Exercise details ::
Your task is to repeat, word for word, the line containing "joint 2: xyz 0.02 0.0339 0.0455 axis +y" and all lines that follow it to the end of the material, and no other lines.

Raw data Start Marker

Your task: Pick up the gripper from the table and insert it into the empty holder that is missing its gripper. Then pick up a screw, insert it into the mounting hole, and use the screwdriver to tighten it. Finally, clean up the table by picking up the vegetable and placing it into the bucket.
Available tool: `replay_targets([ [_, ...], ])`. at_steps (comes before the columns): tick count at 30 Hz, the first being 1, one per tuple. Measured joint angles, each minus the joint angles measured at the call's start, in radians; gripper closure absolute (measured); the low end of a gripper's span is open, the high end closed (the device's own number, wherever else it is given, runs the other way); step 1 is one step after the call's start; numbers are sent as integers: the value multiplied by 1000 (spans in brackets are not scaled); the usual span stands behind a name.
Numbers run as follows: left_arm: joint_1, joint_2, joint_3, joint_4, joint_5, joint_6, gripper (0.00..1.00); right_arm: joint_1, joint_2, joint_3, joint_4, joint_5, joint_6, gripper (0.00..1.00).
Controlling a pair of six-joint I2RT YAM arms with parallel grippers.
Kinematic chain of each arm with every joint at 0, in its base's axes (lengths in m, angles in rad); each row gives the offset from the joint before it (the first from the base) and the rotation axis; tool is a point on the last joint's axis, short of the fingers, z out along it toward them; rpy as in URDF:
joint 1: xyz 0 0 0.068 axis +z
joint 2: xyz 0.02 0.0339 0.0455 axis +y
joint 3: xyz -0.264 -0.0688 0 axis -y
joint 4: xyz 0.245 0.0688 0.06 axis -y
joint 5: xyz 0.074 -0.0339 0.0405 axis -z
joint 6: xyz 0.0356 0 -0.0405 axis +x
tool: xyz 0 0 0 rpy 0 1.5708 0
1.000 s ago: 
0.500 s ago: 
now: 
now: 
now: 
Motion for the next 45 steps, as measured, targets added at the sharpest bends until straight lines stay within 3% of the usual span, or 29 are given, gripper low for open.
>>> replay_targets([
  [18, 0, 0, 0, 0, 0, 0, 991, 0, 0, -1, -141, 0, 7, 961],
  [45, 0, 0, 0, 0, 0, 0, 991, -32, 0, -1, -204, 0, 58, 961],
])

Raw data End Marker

Result ::
joint 2: xyz 0.02 0.0339 0.0455 axis +y
joint 3: xyz -0.264 -0.0688 0 axis -y
joint 4: xyz 0.245 0.0688 0.06 axis -y
joint 5: xyz 0.074 -0.0339 0.0405 axis -z
joint 6: xyz 0.0356 0 -0.0405 axis +x
tool: xyz 0 0 0 rpy 0 1.5708 0
1.000 s ago: 
0.500 s ago: 
now: 
now: 
now: 
Motion for the next 45 steps, as measured, targets added at the sharpest bends until straight lines stay within 3% of the usual span, or 29 are given, gripper low for open.
>>> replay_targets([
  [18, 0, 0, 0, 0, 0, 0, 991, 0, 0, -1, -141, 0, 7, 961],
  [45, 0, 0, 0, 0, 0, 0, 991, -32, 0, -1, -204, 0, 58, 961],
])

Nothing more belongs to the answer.